**TASK BRIEF:**
Retype every line below precisely as it appears.

** Opening DATASET SECTION block **

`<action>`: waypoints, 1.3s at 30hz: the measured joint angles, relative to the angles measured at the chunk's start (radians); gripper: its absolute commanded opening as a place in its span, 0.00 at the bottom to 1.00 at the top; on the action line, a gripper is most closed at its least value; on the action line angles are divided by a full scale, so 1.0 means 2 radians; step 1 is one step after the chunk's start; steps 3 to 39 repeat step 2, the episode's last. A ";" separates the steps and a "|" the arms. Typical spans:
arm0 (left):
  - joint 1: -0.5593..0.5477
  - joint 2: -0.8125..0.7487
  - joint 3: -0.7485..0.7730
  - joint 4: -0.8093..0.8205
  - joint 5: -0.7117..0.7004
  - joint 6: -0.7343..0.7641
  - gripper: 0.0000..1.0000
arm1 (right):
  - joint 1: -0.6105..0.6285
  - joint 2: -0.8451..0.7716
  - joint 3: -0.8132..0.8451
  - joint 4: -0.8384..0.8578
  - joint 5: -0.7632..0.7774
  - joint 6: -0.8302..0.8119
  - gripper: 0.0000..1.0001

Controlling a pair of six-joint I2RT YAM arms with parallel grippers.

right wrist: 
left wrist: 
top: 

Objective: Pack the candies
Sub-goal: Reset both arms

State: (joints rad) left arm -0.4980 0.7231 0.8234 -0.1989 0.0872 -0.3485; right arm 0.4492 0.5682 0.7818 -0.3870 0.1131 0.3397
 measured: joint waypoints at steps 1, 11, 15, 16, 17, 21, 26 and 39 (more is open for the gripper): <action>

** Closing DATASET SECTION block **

**ANSWER TO THIS EXERCISE:**
`<action>`: waypoints, 1.3s at 30hz: the measured joint angles, relative to the angles measured at the chunk's start (radians); gripper: its absolute commanded opening as a place in its span, 0.00 at the bottom to 1.00 at the top; on the action line, a gripper is most closed at its least value; on the action line angles are divided by a full scale, so 1.0 means 2 radians; step 1 is one step after the chunk's start; steps 3 to 39 repeat step 2, the episode's last. A ";" separates the steps and a "|" the arms. Typical spans:
arm0 (left):
  - joint 1: -0.5593..0.5477
  - joint 2: -0.8125..0.7487
  - joint 3: -0.7485..0.7730
  - joint 4: -0.8093..0.8205
  - joint 5: -0.7117..0.7004
  - joint 6: -0.7343..0.7641
  - gripper: 0.0000..1.0000
arm1 (right):
  - joint 1: -0.6105..0.6285
  - joint 2: -0.8451..0.7716
  - joint 3: -0.8132..0.8451
  - joint 4: -0.8384..0.8578
  - joint 5: -0.7632..0.7774
  - joint 6: -0.8302..0.8119
  - gripper: 0.0000..1.0001

Controlling a pair of six-joint I2RT YAM arms with parallel grippers.

right wrist: 
left wrist: 
top: 

Objective: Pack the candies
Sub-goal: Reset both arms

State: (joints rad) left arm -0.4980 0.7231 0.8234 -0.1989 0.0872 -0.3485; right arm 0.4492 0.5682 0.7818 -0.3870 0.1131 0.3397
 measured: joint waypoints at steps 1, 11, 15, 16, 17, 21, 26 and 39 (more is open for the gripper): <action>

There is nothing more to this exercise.